Department of Maternal and Pediatric Sciences, Università degli Studi di Milano, Fondazione IRCCS Ca' Granda Ospedale Maggiore Policlinico, Milan, Italy.
BMC Infect Dis. 2010 Oct 24;10:305. doi: 10.1186/1471-2334-10-305.
Although the most frequent extra-pulmonary manifestations of respiratory syncytial virus (RSV) infection involve the cardiovascular system, no data regarding heart function in infants with bronchiolitis associated with RSV infection have yet been systematically collected. The aim of this study was to verify the real frequency of heart involvement in patients with bronchiolitis associated with RSV infection, and whether infants with mild or moderate disease also risk heart malfunction.
A total of 69 otherwise healthy infants aged 1-12 months with bronchiolitis hospitalised in standard wards were enrolled. Pernasal flocked swabs were performed to collect specimens for the detection of RSV by real-time polymerase chain reaction, and a blood sample was drawn to assess troponin I concentrations. On the day of admission, all of the infants underwent 24-hour Holter ECG monitoring and a complete heart evaluation with echocardiography. Patients were re-evaluated by investigators blinded to the etiological and cardiac findings four weeks after enrollment.
Regardless of their clinical presentation, sinoatrial blocks were identified in 26/34 RSV-positive patients (76.5%) and 1/35 RSV-negative patients (2.9%) (p < 0.0001). The blocks recurred more than three times over 24 hours in 25/26 RSV-positive patients (96.2%) and none of the RSV-negative infants. Mean and maximum heart rates were significantly higher in the RSV-positive infants (p < 0.05), as was low-frequency power and the low and high-frequency power ratio (p < 0.05). The blocks were significantly more frequent in the children with an RSV load of ≥100,000 copies/mL than in those with a lower viral load (p < 0.0001). Holter ECG after 28 ± 3 days showed the complete regression of the heart abnormalities.
RSV seems associated with sinoatrial blocks and transient rhythm alterations even when the related respiratory problems are mild or moderate. Further studies are needed to clarify the mechanisms of these rhythm problems and whether they remain asymptomatic and transient even in presence of severe respiratory involvement or chronic underlying disease.
虽然呼吸道合胞病毒(RSV)感染最常见的肺外表现涉及心血管系统,但尚无系统收集有关 RSV 感染引起的毛细支气管炎患儿心脏功能的资料。本研究旨在验证 RSV 感染相关毛细支气管炎患者心脏受累的真实频率,以及轻症或中症患儿是否也存在心脏功能障碍的风险。
共纳入 69 名 1-12 个月龄、在标准病房住院的健康婴儿,采用经鼻咽拭子采集标本,用实时聚合酶链反应检测 RSV,同时抽取血样检测肌钙蛋白 I 浓度。所有患儿入院当天行 24 小时动态心电图监测,并进行超声心动图全面心脏评估。在入组后四周,由对病因和心脏发现均不知情的研究者对患儿进行重新评估。

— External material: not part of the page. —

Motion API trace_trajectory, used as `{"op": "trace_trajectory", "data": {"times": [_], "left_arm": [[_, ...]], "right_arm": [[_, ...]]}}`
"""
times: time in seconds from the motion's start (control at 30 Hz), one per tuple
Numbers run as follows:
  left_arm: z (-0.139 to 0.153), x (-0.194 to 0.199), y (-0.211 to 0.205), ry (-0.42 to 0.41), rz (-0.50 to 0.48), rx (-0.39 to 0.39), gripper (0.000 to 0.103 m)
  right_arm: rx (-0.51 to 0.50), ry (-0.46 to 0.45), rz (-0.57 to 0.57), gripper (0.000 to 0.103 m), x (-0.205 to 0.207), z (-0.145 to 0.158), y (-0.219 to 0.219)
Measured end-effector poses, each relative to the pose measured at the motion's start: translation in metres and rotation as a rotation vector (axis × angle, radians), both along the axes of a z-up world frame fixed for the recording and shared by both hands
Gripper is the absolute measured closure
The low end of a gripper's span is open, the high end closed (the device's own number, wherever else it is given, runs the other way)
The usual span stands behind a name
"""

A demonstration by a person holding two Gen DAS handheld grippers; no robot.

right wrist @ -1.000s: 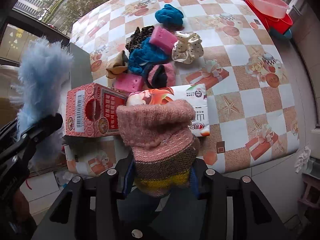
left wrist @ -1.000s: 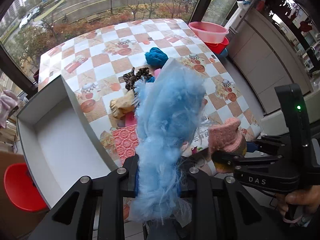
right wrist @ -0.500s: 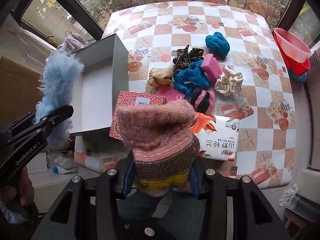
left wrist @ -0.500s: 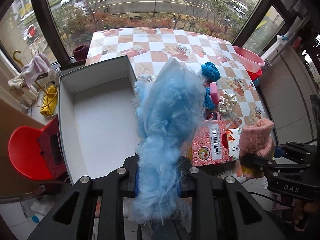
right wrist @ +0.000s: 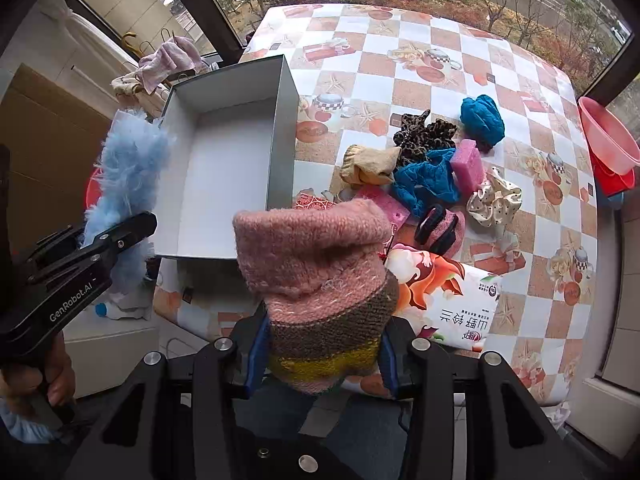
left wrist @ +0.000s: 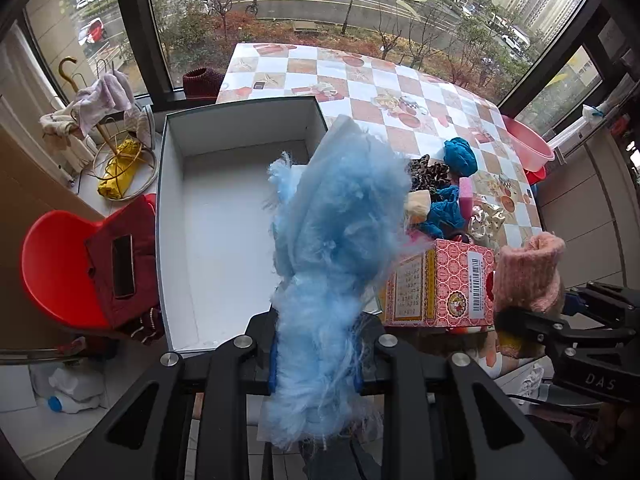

无论临床表型如何,RSV 阳性患儿中有 26/34 例(76.5%)和 RSV 阴性患儿中有 1/35 例(2.9%)存在窦房结阻滞(p<0.0001)。26 例 RSV 阳性患儿中有 25 例(96.2%)24 小时内阻滞反复发作超过 3 次,而 RSV 阴性患儿中无一例发生。RSV 阳性患儿的平均心率和最大心率均显著高于 RSV 阴性患儿(p<0.05),低频功率和低、高频功率比值也高于后者(p<0.05)。病毒载量≥100,000 拷贝/ml 的患儿中阻滞更为频繁(p<0.0001)。28±3 天后的动态心电图显示心脏异常完全消退。
即使相关呼吸道问题较轻或中等,RSV 似乎也与窦房结阻滞和短暂的节律改变相关。需要进一步研究以阐明这些节律问题的机制,以及即使存在严重的呼吸道受累或潜在的慢性疾病,它们是否仍为无症状和短暂的。